*** Opening of Data below ***
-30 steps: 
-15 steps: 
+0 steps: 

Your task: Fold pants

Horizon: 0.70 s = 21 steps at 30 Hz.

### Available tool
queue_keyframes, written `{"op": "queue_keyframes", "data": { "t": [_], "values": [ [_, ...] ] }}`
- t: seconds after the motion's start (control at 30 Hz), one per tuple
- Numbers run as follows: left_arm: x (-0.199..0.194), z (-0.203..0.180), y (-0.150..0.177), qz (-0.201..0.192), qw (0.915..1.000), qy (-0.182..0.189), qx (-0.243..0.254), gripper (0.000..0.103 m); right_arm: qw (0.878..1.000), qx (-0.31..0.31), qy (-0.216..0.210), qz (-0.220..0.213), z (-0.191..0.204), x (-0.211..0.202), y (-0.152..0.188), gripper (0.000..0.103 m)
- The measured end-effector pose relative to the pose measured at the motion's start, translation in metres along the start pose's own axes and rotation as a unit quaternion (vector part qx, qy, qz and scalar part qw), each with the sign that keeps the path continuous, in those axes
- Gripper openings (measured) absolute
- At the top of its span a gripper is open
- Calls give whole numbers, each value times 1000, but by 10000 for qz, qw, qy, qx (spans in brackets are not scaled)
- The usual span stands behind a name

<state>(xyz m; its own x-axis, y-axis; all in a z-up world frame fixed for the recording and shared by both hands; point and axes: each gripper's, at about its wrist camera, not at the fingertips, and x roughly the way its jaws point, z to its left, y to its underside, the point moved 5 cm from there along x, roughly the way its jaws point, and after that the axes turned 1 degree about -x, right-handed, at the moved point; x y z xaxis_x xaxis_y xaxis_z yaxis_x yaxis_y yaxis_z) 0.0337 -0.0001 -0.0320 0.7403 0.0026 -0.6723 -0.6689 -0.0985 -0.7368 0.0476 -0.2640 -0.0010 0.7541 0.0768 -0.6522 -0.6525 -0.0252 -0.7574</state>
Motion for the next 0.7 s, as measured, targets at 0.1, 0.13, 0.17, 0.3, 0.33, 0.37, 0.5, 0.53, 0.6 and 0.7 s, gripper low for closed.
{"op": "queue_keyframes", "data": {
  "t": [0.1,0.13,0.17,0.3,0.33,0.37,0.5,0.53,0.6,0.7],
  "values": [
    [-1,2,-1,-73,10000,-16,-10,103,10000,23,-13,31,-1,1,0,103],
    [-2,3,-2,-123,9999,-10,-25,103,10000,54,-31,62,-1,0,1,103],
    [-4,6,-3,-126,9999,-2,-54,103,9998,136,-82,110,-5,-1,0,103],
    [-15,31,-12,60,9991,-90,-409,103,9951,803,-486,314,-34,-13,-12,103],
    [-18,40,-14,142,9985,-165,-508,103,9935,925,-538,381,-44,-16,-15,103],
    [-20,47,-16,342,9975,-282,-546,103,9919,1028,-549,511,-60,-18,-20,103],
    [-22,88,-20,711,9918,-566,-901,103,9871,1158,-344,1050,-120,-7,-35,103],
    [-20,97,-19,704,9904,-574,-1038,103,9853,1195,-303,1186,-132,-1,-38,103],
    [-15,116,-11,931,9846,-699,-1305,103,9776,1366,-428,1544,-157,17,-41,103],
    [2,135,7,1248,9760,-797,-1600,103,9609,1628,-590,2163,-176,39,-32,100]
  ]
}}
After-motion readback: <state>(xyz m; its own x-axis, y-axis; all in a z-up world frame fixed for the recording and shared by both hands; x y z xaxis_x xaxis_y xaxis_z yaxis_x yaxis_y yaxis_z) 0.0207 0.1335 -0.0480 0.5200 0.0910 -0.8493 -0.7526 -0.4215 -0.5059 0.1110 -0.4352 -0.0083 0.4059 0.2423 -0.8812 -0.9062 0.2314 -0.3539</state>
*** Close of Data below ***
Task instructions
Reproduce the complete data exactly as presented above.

Response
-30 steps: 
-15 steps: 
+0 steps: 

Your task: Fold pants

Horizon: 0.70 s = 21 steps at 30 Hz.

### Available tool
queue_keyframes, written `{"op": "queue_keyframes", "data": { "t": [_], "values": [ [_, ...] ] }}`
- t: seconds after the motion's start (control at 30 Hz), one per tuple
- Numbers run as follows: left_arm: x (-0.199..0.194), z (-0.203..0.180), y (-0.150..0.177), qz (-0.201..0.192), qw (0.915..1.000), qy (-0.182..0.189), qx (-0.243..0.254), gripper (0.000..0.103 m); right_arm: qw (0.878..1.000), qx (-0.31..0.31), qy (-0.216..0.210), qz (-0.220..0.213), z (-0.191..0.204), x (-0.211..0.202), y (-0.152..0.188), gripper (0.000..0.103 m)
- The measured end-effector pose relative to the pose measured at the motion's start, translation in metres along the start pose's own axes and rotation as a unit quaternion (vector part qx, qy, qz and scalar part qw), each with the sign that keeps the path continuous, in those axes
- Gripper openings (measured) absolute
- At the top of its span a gripper is open
- Calls give whole numbers, each value times 1000, but by 10000 for qz, qw, qy, qx (spans in brackets are not scaled)
- The usual span stands behind a name

<state>(xyz m; its own x-axis, y-axis; all in a z-up world frame fixed for the recording and shared by both hands; point and axes: each gripper's, at about its wrist camera, not at the fingertips, and x roughly the way its jaws point, z to its left, y to its underside, the point moved 5 cm from there along x, roughly the way its jaws point, and after that the axes turned 1 degree about -x, right-handed, at the moved point; x y z xaxis_x xaxis_y xaxis_z yaxis_x yaxis_y yaxis_z) 0.0337 -0.0001 -0.0320 0.7403 0.0026 -0.6723 -0.6689 -0.0985 -0.7368 0.0476 -0.2640 -0.0010 0.7541 0.0768 -0.6522 -0.6525 -0.0252 -0.7574</state>
Motion for the next 0.7 s, as measured, targets at 0.1, 0.13, 0.17, 0.3, 0.33, 0.37, 0.5, 0.53, 0.6 and 0.7 s, gripper low for closed.
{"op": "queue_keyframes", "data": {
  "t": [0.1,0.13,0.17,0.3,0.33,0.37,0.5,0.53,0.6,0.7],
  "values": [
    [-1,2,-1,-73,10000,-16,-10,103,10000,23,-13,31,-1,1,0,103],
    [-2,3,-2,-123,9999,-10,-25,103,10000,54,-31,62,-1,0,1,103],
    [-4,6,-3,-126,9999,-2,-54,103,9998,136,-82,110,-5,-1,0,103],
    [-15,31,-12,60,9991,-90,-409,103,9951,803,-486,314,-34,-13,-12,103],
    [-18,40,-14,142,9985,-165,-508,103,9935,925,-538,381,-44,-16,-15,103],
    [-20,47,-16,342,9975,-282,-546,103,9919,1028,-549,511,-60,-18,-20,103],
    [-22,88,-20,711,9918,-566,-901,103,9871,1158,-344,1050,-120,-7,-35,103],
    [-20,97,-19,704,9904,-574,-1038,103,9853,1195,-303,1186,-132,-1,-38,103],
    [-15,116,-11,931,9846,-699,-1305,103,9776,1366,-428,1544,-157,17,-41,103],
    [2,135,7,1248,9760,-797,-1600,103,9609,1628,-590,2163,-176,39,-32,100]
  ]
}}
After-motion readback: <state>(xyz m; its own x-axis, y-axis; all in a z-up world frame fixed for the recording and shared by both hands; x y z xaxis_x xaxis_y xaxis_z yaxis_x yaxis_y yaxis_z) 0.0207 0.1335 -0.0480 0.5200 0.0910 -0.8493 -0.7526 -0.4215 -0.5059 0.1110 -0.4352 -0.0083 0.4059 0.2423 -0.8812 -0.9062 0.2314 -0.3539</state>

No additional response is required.